_WORK REQUEST_
Reproduce every line of the listing as written, apart from the pictures.

_COLLECTED MATERIAL_
#####

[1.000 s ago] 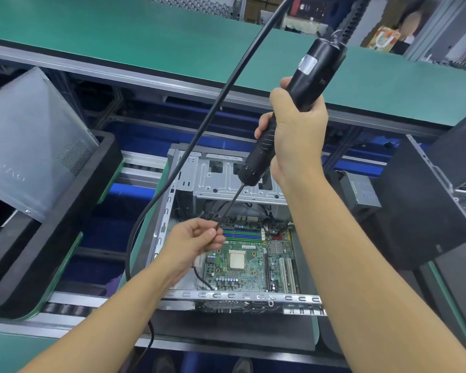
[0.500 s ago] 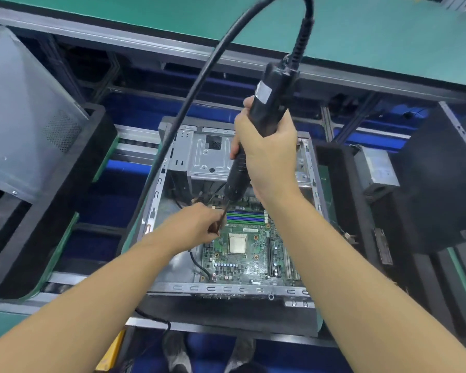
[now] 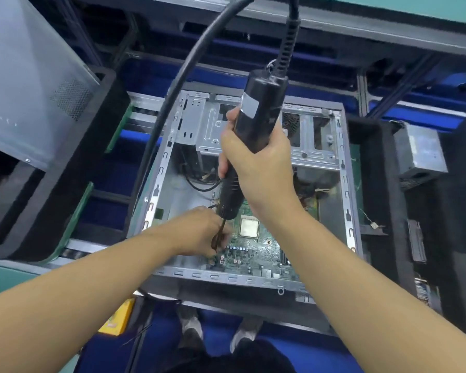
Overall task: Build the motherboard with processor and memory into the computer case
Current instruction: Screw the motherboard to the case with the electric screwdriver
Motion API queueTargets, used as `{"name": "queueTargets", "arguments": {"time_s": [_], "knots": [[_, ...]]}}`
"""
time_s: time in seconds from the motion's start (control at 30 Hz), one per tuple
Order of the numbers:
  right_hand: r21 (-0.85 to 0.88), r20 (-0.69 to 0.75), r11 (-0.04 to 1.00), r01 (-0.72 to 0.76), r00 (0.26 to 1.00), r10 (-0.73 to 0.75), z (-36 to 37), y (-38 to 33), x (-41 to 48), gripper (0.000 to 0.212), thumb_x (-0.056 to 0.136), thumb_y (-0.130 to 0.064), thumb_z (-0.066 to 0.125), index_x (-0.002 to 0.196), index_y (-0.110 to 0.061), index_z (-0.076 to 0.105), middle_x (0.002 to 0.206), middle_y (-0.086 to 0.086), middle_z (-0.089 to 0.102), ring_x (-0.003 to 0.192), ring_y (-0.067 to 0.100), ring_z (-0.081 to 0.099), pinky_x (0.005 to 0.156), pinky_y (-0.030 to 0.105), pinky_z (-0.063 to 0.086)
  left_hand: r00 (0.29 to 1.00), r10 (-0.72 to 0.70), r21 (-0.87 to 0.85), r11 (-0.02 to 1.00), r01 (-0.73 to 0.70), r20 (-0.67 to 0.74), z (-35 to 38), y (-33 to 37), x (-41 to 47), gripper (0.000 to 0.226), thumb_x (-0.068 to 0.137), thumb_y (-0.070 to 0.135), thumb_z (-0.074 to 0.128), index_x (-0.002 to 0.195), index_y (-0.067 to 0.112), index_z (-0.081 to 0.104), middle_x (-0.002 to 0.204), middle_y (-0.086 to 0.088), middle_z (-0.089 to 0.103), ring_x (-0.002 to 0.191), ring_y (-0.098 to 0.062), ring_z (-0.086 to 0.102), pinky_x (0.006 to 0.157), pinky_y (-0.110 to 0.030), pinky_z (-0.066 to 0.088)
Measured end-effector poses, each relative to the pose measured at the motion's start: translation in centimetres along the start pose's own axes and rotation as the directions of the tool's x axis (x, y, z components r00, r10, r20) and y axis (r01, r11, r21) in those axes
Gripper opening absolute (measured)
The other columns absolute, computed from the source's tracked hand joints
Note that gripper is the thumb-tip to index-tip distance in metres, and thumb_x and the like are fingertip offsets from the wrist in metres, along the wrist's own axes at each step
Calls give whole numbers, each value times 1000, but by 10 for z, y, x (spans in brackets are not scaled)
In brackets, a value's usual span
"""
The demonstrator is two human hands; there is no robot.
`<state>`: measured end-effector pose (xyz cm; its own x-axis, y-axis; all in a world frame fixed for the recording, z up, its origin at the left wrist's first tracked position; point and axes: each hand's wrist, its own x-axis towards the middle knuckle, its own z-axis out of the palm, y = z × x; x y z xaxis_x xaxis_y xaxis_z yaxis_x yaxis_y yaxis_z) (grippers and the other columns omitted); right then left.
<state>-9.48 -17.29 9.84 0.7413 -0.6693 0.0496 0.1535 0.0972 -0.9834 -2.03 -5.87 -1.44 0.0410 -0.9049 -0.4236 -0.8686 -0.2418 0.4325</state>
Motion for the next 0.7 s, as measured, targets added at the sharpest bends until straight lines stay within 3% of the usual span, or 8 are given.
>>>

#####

_RESPONSE TO THE TASK_
[1.000 s ago] 
[0.500 s ago] 
[now] 
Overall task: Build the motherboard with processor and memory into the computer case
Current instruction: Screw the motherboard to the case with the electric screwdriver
Motion API queueTargets, used as `{"name": "queueTargets", "arguments": {"time_s": [_], "knots": [[_, ...]]}}`
"""
time_s: time in seconds from the motion's start (control at 30 Hz), one per tuple
Order of the numbers:
  right_hand: r21 (-0.85 to 0.88), r20 (-0.69 to 0.75), r11 (-0.04 to 1.00), r01 (-0.72 to 0.76), r00 (0.26 to 1.00), r10 (-0.73 to 0.75), z (-36 to 37), y (-38 to 33), x (-41 to 48), gripper (0.000 to 0.212), thumb_x (-0.056 to 0.136), thumb_y (-0.130 to 0.064), thumb_z (-0.066 to 0.125), index_x (-0.002 to 0.196), index_y (-0.110 to 0.061), index_z (-0.076 to 0.105), middle_x (0.002 to 0.206), middle_y (-0.086 to 0.086), middle_z (-0.089 to 0.102), ring_x (-0.003 to 0.192), ring_y (-0.067 to 0.100), ring_z (-0.081 to 0.099), pinky_x (0.005 to 0.156), pinky_y (-0.030 to 0.105), pinky_z (-0.063 to 0.086)
  left_hand: r00 (0.29 to 1.00), r10 (-0.72 to 0.70), r21 (-0.87 to 0.85), r11 (-0.02 to 1.00), r01 (-0.73 to 0.70), r20 (-0.67 to 0.74), z (-35 to 38), y (-33 to 37), x (-41 to 47), gripper (0.000 to 0.226), thumb_x (-0.068 to 0.137), thumb_y (-0.070 to 0.135), thumb_z (-0.074 to 0.128), index_x (-0.002 to 0.195), index_y (-0.067 to 0.112), index_z (-0.081 to 0.104), middle_x (-0.002 to 0.204), middle_y (-0.086 to 0.088), middle_z (-0.089 to 0.103), ring_x (-0.002 to 0.191), ring_y (-0.098 to 0.062), ring_z (-0.086 to 0.102), pinky_x (0.006 to 0.157), pinky_y (-0.110 to 0.030), pinky_z (-0.066 to 0.088)
Measured end-effector poses, each relative to the pose measured at the motion's start: translation in centimetres along the start pose's own axes and rotation as the directions of the tool's x axis (x, y, z components r00, r10, r20) and y axis (r01, r11, r21) in those axes
Gripper opening absolute (measured)
The other columns absolute, computed from the source's tracked hand joints
Note that gripper is the thumb-tip to index-tip distance in metres, and thumb_x and the like are fingertip offsets from the wrist in metres, along the wrist's own axes at each step
Calls give whole numbers, each value times 1000, but by 10 for z, y, x (spans in brackets are not scaled)
In brackets, a value's usual span
"""
The demonstrator is two human hands; there is no robot.
`<state>`: measured end-effector pose (xyz cm; its own x-axis, y-axis; all in a world frame fixed for the recording, z up, its origin at the left wrist's first tracked position; point and axes: each hand's wrist, its own x-axis towards the middle knuckle, its own z-axis out of the palm, y = z × x; x y z xaxis_x xaxis_y xaxis_z yaxis_x yaxis_y yaxis_z) (grippers and the other columns omitted); right then left.
<state>-9.48 -17.29 9.84 0.7413 -0.6693 0.0496 0.1535 0.0972 -0.9834 -2.03 -5.87 -1.44 0.0410 -0.9049 -0.4236 -0.8686 -0.2418 0.4325</state>
Motion for the next 0.7 s, as measured, targets added at the sharpest bends until straight lines stay within 3% of the usual span, or 8 are given.
>>>

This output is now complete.